Aber das passt schon, immerhin bezahlt der Steuerzahler dem aktuellen BP jährlich 200.000€ – ich erwarte sicher nicht, in einer Bank ähnlich gut behandelt zu werden wie jemand, der 200.000€ im Jahr verdient.
Skurril bleibt halt, dass Geerkens den Kontakt aufmacht und nicht etwa eine Immobilie finanziert wird mit dem Vertrag, sondern ganz augenscheinlich nur ein anderer Kredit abgelöst wird. Man sollte mal nen unvoreingenommenen und neutralen Banker fragen, wie es mit den Konditionen für derartige Kredite aussieht. Doof nur, dass es so was nicht gibt.

Kleine Anekdote am Rande ist übrigens, dass von diesen 200.000€, die von meinen und Deinen Steuern bezahlt werden, auch der Anwalt bezahlt wurde:

Das Honorar für unsere Tätigkeit zahlt Herr Wulff als Privatperson.

Doof nur, dass die Privatperson Wulff gar kein Einkommen hat. Die Kohle bringt vielmehr der Bundespräsident Wulff nach Hause.

Ja, dann kommt hinzu, dass jemand, der die Medien bedroht (egal ob er nun Aufschub oder Aussetzen erwirken wollte und egal ob er von Krieg gesprochen hat oder nicht – alleine der Anruf des Bundespräsidenten zur Intervention bei Medien sollte unter Strafe stehen), ganz sicher nicht geeignet ist, mein Präsident zu sein.
Von meinem Bundespräsidenten erwarte ich darüber hinaus 100% Professionalität. Fehler darf sein Stab machen. Oder sein Pressesprecher. Selbst seine Frau. Und auch sein Hund darf auf den Wohnzimmerteppich kacken. Aber von meinem Bundespräsidenten erwarte ich auch in heiklen Situationen die volle Kontrolle. Grade wenn es darum geht, der Regierung mal Kontra zu geben weil die ein Gesetz durchwinken wollen, dass ihnen lebenslange Regierungsbildung zugesteht, erwarte ich, dass mein Bundespräsident KEINE Fehler macht und das unterbindet. Wenn er das nicht kann und/oder sich nicht zutraut (weil keine Karenzzeit, durfte ja nicht üben, bla), sollte er den Job nicht antreten. Basta.

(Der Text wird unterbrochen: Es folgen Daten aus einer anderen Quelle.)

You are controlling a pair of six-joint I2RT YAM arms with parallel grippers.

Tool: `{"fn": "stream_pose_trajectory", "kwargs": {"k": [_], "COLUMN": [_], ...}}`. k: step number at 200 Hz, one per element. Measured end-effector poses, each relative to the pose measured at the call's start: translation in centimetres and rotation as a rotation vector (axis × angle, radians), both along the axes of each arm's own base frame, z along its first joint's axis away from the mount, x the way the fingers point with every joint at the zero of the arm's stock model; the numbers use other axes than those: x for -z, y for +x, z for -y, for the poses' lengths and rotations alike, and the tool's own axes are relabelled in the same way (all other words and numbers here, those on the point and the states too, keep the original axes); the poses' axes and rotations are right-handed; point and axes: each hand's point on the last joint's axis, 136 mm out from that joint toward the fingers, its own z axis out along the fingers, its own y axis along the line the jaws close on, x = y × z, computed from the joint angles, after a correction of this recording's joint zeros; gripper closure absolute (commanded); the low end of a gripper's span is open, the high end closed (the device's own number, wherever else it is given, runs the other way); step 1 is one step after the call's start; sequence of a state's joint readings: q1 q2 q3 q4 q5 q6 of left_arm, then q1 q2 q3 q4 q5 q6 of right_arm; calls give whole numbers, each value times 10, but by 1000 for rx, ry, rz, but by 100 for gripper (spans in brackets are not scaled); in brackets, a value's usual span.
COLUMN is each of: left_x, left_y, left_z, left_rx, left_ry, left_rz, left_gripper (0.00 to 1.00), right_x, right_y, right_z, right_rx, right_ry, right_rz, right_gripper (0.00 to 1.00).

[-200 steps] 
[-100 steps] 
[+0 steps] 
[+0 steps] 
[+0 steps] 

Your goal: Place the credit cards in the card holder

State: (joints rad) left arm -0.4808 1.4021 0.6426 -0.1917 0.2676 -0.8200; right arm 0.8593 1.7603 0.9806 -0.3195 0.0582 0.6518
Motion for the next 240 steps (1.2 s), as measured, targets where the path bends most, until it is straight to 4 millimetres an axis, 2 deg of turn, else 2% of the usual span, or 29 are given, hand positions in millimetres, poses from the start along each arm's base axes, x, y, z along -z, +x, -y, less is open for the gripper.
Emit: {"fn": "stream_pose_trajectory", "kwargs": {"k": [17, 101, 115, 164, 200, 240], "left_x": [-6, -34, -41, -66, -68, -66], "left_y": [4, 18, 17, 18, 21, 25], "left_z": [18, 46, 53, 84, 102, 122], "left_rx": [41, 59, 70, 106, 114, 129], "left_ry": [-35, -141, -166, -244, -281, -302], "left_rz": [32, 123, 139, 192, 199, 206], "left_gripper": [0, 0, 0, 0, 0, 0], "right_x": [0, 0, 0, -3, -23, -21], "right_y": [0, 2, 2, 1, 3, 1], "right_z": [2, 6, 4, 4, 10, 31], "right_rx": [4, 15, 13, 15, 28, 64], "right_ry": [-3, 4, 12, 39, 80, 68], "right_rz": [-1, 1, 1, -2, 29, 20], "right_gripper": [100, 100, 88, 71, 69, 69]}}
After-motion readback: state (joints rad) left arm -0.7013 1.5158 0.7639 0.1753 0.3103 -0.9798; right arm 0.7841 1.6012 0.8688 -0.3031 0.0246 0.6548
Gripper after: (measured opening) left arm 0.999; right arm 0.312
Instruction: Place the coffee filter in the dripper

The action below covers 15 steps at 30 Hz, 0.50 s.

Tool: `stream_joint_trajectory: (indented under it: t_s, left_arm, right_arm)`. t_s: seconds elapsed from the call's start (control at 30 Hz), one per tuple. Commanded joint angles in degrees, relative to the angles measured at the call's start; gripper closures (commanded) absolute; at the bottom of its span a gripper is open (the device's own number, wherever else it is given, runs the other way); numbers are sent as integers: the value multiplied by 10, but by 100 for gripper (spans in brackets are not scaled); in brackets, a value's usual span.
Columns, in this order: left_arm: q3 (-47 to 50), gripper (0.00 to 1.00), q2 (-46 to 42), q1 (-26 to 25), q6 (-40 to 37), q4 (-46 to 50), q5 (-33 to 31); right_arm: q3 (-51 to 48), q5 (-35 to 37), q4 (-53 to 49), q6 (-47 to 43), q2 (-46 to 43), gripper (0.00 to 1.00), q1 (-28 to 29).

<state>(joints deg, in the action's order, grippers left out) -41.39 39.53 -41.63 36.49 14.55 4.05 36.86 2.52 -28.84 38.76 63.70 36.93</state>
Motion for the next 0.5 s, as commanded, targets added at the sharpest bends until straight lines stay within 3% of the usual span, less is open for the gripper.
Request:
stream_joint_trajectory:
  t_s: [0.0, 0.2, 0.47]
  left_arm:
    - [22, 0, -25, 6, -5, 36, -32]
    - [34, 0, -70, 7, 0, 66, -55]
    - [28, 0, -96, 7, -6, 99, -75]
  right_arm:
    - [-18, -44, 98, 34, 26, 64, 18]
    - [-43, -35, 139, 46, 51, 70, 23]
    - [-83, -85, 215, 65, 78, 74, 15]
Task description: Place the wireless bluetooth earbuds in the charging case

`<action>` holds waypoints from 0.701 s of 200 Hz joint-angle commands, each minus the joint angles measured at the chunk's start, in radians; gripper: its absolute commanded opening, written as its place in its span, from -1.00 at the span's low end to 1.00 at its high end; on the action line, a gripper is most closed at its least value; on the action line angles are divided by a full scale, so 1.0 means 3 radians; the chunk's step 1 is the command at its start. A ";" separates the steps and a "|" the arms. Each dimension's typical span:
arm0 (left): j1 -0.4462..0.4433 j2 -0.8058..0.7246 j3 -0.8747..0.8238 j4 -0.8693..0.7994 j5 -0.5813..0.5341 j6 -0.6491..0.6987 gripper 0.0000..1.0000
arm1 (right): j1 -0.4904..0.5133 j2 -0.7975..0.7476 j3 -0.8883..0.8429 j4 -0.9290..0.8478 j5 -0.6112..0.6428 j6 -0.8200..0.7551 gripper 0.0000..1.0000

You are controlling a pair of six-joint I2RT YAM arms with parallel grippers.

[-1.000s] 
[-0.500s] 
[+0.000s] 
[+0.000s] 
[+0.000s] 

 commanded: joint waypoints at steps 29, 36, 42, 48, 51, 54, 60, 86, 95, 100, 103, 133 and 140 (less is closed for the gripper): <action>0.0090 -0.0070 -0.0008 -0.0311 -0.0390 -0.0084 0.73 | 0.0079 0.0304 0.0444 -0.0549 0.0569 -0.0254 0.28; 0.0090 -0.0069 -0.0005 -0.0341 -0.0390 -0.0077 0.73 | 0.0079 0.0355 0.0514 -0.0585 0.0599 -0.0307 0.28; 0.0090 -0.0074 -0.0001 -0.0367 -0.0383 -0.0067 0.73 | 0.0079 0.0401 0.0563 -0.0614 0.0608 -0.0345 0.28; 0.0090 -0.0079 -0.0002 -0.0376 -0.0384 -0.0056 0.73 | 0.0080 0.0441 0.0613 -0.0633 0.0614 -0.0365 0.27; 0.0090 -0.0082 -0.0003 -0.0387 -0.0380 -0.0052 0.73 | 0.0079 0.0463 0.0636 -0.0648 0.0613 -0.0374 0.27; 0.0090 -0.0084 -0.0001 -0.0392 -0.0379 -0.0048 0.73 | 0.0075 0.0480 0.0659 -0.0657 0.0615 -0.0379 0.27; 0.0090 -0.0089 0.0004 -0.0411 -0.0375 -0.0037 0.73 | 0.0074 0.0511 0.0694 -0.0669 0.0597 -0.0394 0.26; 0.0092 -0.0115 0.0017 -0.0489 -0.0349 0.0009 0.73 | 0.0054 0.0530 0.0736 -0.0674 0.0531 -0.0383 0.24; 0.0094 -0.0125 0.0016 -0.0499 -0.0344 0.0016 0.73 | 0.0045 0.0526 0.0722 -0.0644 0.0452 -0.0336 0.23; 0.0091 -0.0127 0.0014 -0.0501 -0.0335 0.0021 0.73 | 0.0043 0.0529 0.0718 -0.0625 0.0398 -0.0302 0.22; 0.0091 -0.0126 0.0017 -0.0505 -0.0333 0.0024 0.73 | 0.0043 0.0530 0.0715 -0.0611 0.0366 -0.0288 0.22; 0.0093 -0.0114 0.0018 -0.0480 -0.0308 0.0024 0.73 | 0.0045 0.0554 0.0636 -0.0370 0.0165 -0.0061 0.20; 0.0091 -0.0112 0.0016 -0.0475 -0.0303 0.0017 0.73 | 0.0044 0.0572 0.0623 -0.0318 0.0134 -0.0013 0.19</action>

Kritisch ist nicht, dass Wulff einen wirklich dramatischen Fehler gemacht hat. Er hat nur viele kleine gemacht. Und jetzt will er auch noch unser Mitleid. Auf meins muss er verzichten. Ich fordere unbeirrt den Rücktritt – und nebenbei auch die freiwillige und unwiderrufliche Spende des Jahresgehalts als Bundespräsident (bis zum Lebensende) an eine gemeinnützige Stiftung.